Except for Morgan Edge, I don't think the Superman/Action/World's Finest creative teams used any of Jack's characters. OTOH, Lois Lane did but Jack never acknowledged that, either!

The Forever People were my least favorite DC Kirby book! I thought their names were childish and really, the black guy was called Vykin the Black! Then there was Sonny Sumo, Robot Deadman and little connection to The New Gods. No wonder most Kirby-ophiles choose to ignore them!

Oh, and welcome Henry! It's always good to have a new opinion and new voice here!

The Edge clone storyline from Lois Lane was wrapped up in Jimmy Olsen #152, a short "Newsboy Legion" story with Angry Charlie appeared in Jimmy Olsen #150, and Superman Family #192-194 ran a storyline involving the Project.


Less notably, Terry Dean, the casino owner from Jimmy Olsen, returned in Jimmy Olsen #155 as the backer of a college for young people with criminal records (in the first Mr. Action story). I think there was a bit of use of Edge's secretary Laura Conway in the Superman titles, but I don't recall any instances where she played a significant role in the stories. Inter-Gang played a role in the storyline in Superman #296-299, but I don't think its Apokolips connection was mentioned.


Someone (?) at DC wanted Jack to do SUPERMAN-- or at least, A Superman book-- right? Was it that JO was losing its then-regular team, or did it have the lowest sales, and this was a way of showing what Jack could do, take ANY lousy piece of junk and turn it into a success? (He had tried that before with GREEN ARROW, heh.)

I believe the Superman line in general was being, or about to be, revamped about that time. Any knowledge one way or the other? I find it wild that such a MAJOR change as transferring Clark Kent from his NEWSPAPER office to becoming a TV ANCHORMAN should happen first in, of all places, "SUPERMAN'S PAL, JIMMY OLSEN". Did it never even occur to anybody at DC to change to NAME of that book, at least, to something less unwieldy, like, say... "JIMMY OLSEN"?

I love how Jack had fun with the book's hokey title, plastering "Superman's EX-PAL, Jimmy Olsen" on several covers, and later, on the inside, "Jimmy Olsen's Pal, Superman". THAT's putting big blue in his place!

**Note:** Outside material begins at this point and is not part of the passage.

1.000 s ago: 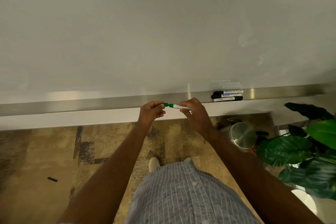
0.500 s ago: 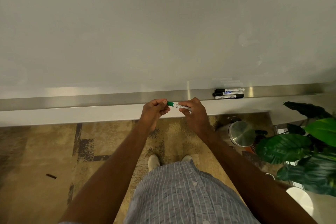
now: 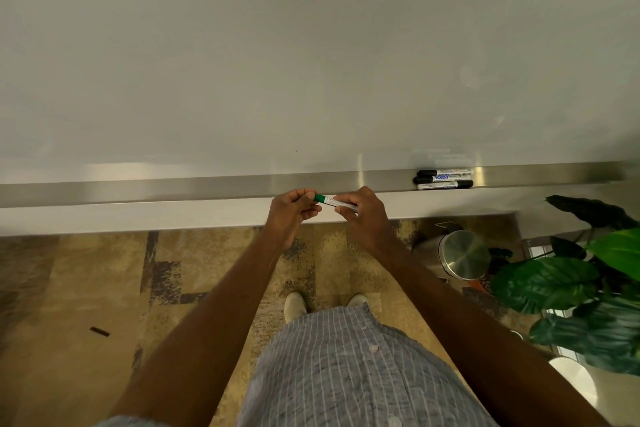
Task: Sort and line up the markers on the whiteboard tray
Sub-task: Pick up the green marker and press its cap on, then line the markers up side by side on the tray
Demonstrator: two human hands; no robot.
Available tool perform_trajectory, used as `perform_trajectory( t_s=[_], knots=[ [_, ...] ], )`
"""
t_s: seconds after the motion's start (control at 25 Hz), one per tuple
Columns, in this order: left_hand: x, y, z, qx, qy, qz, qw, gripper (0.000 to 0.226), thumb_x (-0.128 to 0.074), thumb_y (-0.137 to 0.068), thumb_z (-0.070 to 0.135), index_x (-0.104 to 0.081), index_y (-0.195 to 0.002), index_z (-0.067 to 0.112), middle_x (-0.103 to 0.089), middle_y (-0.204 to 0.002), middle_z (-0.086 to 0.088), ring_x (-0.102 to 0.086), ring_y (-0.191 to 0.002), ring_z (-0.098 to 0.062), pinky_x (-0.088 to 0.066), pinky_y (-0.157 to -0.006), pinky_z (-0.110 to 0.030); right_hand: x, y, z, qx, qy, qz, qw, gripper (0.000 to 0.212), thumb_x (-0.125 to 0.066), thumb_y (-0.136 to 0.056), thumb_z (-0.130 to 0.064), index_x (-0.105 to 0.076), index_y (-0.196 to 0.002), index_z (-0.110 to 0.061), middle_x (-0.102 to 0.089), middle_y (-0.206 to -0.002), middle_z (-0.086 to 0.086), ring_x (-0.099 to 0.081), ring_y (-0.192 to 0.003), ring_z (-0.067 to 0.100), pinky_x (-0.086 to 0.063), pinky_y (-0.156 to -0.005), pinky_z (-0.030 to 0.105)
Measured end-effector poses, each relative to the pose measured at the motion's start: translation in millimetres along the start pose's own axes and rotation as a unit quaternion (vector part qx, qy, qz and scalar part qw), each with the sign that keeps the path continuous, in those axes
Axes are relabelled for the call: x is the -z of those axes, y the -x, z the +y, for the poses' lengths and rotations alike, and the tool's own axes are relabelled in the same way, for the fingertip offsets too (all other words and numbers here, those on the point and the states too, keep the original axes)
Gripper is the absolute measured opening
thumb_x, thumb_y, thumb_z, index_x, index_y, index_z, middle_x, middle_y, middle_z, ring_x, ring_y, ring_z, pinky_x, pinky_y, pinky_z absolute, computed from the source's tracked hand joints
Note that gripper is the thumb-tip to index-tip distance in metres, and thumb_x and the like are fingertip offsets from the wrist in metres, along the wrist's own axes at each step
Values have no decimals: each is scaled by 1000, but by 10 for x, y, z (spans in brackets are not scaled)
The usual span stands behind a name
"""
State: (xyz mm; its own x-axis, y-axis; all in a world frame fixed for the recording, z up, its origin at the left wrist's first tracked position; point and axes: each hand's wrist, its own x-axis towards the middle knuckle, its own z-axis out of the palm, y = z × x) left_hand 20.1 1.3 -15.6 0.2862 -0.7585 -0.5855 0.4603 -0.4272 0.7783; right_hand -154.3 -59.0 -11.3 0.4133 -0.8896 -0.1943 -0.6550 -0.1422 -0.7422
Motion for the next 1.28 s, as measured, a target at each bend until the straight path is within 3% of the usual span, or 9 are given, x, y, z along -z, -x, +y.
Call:
perform_trajectory(
  t_s=[0.2, 0.32, 0.44, 0.6, 0.64, 0.84, 1.0, 1.16, 1.28],
  knots=[
    [99, -168, 98, -31, 3, 88, 996, 19, -63, -97, 10, -69, -112, 0, -73, -93, -14, -67, -78, -20, -59, -79, -29, 11, -293, -133, 69, 35, -53, 996, 27, -61, -94, -9, -61, -120, -17, -62, -113, 0, -57, -97, 9, -45, -81, 13],
    [158, -261, 184, -65, -131, 164, 976, 19, -62, -96, 12, -71, -112, 7, -73, -106, -14, -64, -91, -20, -57, -88, -37, -27, -486, -151, 54, 80, -53, 994, 18, -56, -97, -6, -62, -112, -13, -64, -107, 5, -58, -98, 21, -45, -80, 25],
    [136, -316, 201, -138, -327, 165, 920, 29, -54, -97, 8, -69, -122, 7, -69, -122, -9, -64, -107, -20, -52, -95, -31, -46, -538, -25, 28, 103, -43, 993, 20, -55, -96, -3, -67, -112, -7, -63, -111, 11, -57, -105, 25, -45, -86, 29],
    [85, -390, 114, -223, -543, 77, 806, 21, -50, -93, 2, -69, -102, 1, -71, -105, -18, -63, -98, -33, -50, -88, -37, -168, -515, -8, 30, 118, -31, 992, 24, -59, -97, -10, -70, -118, -10, -62, -119, 10, -52, -116, 23, -42, -93, 26],
    [73, -383, 98, -232, -557, 72, 794, 20, -53, -93, 3, -70, -105, 3, -71, -109, -15, -62, -101, -32, -49, -91, -39, -207, -528, -43, 30, 125, -26, 991, 25, -58, -98, -11, -71, -119, -12, -61, -119, 9, -50, -117, 23, -41, -94, 25],
    [110, -413, 31, -238, -604, 42, 760, 36, -54, -92, -4, -73, -118, 12, -69, -118, -11, -58, -110, -30, -51, -94, -39, -308, -513, -172, 22, 193, -2, 981, 35, -48, -99, -3, -71, -123, -16, -67, -119, 7, -55, -113, 26, -51, -90, 37],
    [117, -465, 23, -232, -604, 44, 761, 45, -53, -85, -13, -74, -116, 10, -70, -116, -10, -57, -110, -30, -51, -93, -41, -118, -406, -62, 4, 134, 48, 990, 28, -48, -99, -10, -71, -113, -16, -70, -113, 4, -57, -107, 20, -49, -88, 33],
    [86, -468, 45, -229, -617, 46, 752, 41, -53, -86, -9, -74, -114, 12, -70, -115, -8, -57, -109, -30, -49, -92, -42, 411, -277, 354, -88, 100, 148, 980, 25, -52, -96, -6, -66, -115, -11, -63, -121, 9, -52, -117, 23, -37, -89, 23],
    [66, -447, 44, -221, -621, 54, 750, 37, -52, -89, -5, -73, -114, 13, -69, -117, -7, -57, -111, -29, -48, -93, -42, 773, -253, 611, -164, 130, 179, 961, 35, -55, -92, -2, -61, -125, -10, -57, -131, 12, -48, -124, 28, -44, -93, 32]
  ],
)
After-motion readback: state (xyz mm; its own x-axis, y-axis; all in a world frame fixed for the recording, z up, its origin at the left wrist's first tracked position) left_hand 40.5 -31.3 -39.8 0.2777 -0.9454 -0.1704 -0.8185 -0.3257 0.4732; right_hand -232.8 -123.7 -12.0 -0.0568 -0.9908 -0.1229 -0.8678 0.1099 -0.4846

How likely-- or believable-- was it really, to have a newspaperman suddenly become-- AGAINST HIS WISHES-- a TV anchorman? Was his boss aware of his dual identity? We know he had ulterior motives for much of what he did. After all, in Jack's very 1st issue, the guy tries to have Clark Kent KILLED by having him run down by a car. What kind of management-employee relationship was this?

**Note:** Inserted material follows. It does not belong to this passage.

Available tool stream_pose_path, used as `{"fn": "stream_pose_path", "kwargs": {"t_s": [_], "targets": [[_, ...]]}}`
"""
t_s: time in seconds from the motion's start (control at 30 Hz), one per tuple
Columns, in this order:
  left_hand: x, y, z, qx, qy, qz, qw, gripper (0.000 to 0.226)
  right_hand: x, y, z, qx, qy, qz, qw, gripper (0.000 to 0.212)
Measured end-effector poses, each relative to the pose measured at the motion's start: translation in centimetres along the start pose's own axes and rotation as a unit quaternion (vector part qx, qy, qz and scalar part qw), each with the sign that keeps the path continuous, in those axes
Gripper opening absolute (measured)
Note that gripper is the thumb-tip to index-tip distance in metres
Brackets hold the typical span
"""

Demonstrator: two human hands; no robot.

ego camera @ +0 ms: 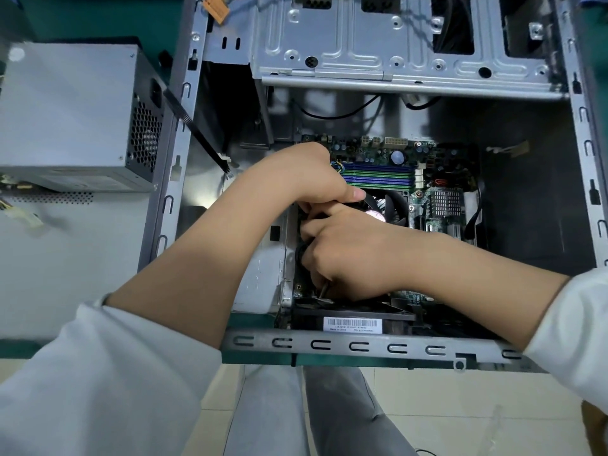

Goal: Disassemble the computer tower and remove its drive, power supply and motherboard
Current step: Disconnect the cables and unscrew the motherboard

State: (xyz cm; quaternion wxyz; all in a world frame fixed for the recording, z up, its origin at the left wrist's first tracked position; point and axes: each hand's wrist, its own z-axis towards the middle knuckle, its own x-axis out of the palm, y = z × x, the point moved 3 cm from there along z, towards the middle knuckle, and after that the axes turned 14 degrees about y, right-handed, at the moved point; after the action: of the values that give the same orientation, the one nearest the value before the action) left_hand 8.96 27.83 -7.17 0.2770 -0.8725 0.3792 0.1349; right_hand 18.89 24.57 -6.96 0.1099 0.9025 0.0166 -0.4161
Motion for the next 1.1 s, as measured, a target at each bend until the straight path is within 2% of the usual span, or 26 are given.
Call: {"fn": "stream_pose_path", "kwargs": {"t_s": [0.23, 0.5, 1.1], "targets": [[0.15, -0.14, -0.07, 0.010, 0.007, 0.002, 1.000, 0.047, -0.14, 0.06, -0.30, 0.011, -0.004, 0.014, 1.000, 0.006], [0.01, -0.35, -0.24, 0.015, -0.003, 0.025, 1.000, 0.050, -0.26, 0.35, -0.23, 0.011, 0.004, -0.006, 1.000, 0.015], [0.03, -0.26, -0.10, 0.014, 0.012, 0.020, 1.000, 0.051, -0.28, 0.33, -0.42, 0.015, -0.009, 0.000, 1.000, 0.012]]}}
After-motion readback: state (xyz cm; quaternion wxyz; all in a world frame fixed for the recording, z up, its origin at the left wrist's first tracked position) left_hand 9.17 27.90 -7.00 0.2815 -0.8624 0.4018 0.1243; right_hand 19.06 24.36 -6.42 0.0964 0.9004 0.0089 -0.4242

Morgan Edge-- apparently-- was NOT meant to be a clone (as later revealed), despite all the focus on clones in so many of these issues. He was supposed to be a VILLAIN, period. Why did DC back off from this? In a way, Edge (or whichever real-life person may have inspired him) may have been the inspiration for the villain in the James Bond movie, "TOMORROW NEVER DIES". That title doesn't make any sense, by the way. You can tell because it was originally gonna be "Tomorrow Never LIES", a reference to the name of the newspaper, "Tomorrow".

The Whiz Wagon naturally reminds one of the "next generation" of the Fantasti-Car. While John Buscema was stripping the edges off the vehicle in the FF book (to make it easier to draw-- WHAT OTHER possible reason could there have been?), Jack was unveiling what Johnny Storm PROBABLY would have, if Stan hadn't been so insistent on POINTLESSLY giving him heartbreak by coming up with a totally-contrived reason for Crystal to no longer be able to stay in NYC. Stupid SOAP-OPERA writing!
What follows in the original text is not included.